LOS ANGELES, Dec 18: Acerbic ‘American Idol’ judge Simon Cowell said on Wednesday the apparent suicide of a former contestant and obsessed fan forced him to think “long and hard” about his blunt comments to hopeless singers on the show.

But in his first detailed comments about the fan’s death in November, Cowell said the US top-rated television talent show was “not inherently mean” and that the hundreds of thousands of people who audition every year knew they would be criticised.

“I have thought long and hard about this... I think we will continue in the way we have always done. We have tried to have a sense of humour.

“The show is not an inherently mean show. It is an American dream show where the whole purpose is to find somebody who through the process becomes a star,” Cowell told reporters in a telephone conference call.

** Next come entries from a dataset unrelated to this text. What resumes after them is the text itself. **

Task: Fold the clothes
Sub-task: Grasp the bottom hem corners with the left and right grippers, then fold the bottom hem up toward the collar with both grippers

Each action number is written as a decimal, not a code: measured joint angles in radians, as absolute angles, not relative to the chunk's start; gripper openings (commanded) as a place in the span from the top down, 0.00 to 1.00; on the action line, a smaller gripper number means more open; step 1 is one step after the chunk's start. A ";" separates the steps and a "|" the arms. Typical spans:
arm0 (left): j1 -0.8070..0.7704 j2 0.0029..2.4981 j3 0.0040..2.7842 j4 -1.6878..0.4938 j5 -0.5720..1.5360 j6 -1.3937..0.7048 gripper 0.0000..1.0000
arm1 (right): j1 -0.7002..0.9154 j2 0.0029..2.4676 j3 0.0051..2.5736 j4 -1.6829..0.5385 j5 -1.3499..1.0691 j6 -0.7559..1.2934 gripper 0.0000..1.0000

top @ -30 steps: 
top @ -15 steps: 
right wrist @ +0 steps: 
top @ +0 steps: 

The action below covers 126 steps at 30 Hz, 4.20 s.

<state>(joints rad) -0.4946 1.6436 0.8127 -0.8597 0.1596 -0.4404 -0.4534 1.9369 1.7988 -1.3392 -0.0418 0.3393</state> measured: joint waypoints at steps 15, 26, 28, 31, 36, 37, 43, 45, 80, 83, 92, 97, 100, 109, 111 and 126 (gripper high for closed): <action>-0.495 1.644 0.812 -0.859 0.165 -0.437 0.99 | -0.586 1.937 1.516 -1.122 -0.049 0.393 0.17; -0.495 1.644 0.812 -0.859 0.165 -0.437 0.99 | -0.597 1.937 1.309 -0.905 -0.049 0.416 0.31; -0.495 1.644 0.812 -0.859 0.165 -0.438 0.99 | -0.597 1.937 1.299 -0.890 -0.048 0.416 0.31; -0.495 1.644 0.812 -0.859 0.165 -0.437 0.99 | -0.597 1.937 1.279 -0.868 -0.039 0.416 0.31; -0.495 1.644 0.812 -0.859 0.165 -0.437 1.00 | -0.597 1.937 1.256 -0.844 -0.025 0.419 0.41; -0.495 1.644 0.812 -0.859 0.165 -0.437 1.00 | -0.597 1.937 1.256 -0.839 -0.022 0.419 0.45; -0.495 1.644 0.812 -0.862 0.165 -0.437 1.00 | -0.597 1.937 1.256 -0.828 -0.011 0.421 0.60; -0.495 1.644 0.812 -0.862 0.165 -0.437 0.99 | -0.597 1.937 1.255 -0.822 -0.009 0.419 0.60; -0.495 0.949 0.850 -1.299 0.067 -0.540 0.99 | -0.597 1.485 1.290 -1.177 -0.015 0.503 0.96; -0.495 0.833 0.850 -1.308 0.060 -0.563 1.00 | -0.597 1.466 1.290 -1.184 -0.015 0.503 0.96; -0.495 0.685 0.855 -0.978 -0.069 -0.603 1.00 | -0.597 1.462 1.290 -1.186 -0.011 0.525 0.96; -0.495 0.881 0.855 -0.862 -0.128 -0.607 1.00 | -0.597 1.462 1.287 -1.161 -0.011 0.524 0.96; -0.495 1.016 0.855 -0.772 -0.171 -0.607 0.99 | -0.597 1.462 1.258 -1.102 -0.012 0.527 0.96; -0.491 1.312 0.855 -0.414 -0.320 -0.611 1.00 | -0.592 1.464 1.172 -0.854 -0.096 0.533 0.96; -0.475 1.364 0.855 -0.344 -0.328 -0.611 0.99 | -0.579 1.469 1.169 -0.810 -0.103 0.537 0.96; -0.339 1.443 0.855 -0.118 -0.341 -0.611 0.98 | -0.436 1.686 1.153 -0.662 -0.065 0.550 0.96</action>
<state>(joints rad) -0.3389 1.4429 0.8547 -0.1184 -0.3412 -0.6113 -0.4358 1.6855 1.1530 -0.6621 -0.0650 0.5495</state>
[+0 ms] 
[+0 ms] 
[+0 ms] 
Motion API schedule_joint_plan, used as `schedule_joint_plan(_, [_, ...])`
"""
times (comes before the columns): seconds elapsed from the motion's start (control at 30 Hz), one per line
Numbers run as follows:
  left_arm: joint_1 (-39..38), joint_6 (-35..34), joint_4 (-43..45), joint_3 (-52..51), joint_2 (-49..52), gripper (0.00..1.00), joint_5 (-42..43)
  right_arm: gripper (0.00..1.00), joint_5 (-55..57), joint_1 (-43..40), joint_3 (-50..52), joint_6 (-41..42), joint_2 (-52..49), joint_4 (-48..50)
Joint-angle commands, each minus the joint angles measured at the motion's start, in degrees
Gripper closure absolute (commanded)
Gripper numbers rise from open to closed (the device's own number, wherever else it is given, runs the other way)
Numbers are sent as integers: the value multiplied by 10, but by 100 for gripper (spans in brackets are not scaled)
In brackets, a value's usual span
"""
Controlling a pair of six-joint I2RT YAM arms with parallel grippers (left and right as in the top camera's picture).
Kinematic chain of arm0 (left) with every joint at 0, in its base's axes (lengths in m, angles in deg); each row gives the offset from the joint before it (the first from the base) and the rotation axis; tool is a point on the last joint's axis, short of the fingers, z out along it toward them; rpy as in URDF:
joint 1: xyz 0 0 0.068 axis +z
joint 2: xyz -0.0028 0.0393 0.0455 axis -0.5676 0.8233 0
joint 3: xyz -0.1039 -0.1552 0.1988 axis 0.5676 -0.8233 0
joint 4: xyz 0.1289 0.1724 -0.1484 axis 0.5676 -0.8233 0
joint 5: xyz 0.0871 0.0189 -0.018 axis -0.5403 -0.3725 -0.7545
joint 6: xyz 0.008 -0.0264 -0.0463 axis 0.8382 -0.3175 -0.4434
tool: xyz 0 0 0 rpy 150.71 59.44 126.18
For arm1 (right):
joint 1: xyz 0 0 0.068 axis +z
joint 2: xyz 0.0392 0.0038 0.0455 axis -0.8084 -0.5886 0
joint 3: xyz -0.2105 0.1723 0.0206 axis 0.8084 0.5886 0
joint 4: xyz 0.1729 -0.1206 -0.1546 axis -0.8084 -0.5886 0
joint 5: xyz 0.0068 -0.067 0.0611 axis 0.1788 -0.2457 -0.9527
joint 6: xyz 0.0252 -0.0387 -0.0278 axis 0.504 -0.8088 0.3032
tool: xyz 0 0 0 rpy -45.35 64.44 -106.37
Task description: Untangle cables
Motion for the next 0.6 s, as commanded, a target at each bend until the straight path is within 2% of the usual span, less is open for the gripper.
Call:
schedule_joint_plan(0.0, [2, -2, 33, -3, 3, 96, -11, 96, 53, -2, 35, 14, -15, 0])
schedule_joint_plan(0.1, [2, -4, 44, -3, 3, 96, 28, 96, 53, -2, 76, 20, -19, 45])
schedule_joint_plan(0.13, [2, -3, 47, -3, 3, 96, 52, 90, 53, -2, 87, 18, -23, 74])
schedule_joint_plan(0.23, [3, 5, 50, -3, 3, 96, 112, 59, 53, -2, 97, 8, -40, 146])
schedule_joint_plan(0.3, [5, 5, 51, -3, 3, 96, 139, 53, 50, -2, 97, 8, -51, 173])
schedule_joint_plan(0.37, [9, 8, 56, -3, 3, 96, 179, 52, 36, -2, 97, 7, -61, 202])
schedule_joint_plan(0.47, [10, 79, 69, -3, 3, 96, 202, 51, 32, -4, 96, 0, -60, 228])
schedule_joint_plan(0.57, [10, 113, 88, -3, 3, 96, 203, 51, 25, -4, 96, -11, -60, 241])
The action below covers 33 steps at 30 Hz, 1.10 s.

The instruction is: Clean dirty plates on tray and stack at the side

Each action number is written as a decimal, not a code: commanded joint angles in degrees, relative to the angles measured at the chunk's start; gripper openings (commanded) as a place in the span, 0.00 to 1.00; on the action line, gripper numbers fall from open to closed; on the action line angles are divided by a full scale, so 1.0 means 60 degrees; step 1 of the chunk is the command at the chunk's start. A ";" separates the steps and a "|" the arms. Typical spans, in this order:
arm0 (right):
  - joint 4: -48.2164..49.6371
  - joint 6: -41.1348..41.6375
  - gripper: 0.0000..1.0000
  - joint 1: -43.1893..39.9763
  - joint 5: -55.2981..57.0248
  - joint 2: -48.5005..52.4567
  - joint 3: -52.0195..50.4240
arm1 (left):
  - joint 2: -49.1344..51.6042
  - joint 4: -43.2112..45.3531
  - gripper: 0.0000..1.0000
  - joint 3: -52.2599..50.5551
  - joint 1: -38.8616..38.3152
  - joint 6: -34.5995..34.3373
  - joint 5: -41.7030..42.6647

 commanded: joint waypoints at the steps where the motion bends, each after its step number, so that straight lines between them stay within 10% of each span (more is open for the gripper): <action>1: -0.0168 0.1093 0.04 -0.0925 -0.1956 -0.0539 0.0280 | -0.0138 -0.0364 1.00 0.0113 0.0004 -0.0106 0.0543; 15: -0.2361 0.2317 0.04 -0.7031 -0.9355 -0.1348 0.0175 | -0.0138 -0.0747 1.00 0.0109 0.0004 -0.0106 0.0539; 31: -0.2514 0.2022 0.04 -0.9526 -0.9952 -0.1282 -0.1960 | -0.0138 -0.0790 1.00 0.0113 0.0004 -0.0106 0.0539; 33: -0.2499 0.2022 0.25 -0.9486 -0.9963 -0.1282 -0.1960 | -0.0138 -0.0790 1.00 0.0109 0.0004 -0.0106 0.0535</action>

He said the death in November of 30-year-old Paula Goodspeed — a fan of ‘Idol’ judge Paula Abdul and who was ridiculed when she tried out in 2005 — “hit us like an express train. It upset me a lot”.

Goodspeed’s audition was greeted with laughter by the judging panel and Cowell, who often makes fun of tone-deaf or eccentric performers, commented on her braces, questioning how she could sing with “that much metal” in her mouth.

Referring to her suicide, Cowell said: “What happened was awful. My regret is that we didn’t know how troubled this person was. If I had gone back in time and known what she was going through, I wish we could have spent time trying to help her, but we genuinely didn’t know.”

Goodspeed’s overdose in a car outside Ms Abdul’s Los Angeles home made worldwide headlines and sparked heated debate on the harsh comments meted out to bad singers in early ‘Idol’ audition rounds and later broadcast on national TV.

Cowell defended the producers of the show, which after more than six years as America’s most-watched TV programme, averages around 30 million viewers. It begins an 8th season on Jan 13.

“The producers have the utmost integrity as human beings,” he said.

Cowell said that after seven seasons, the singers who audition knew they would be criticised if they were no good.

“When something like this has happened, it does make you take a step back,” he said. “I’ve always thought it important to show people at home that when bad singers come in and they are not very good, that it is time to give up that type of dream and take a normal job.”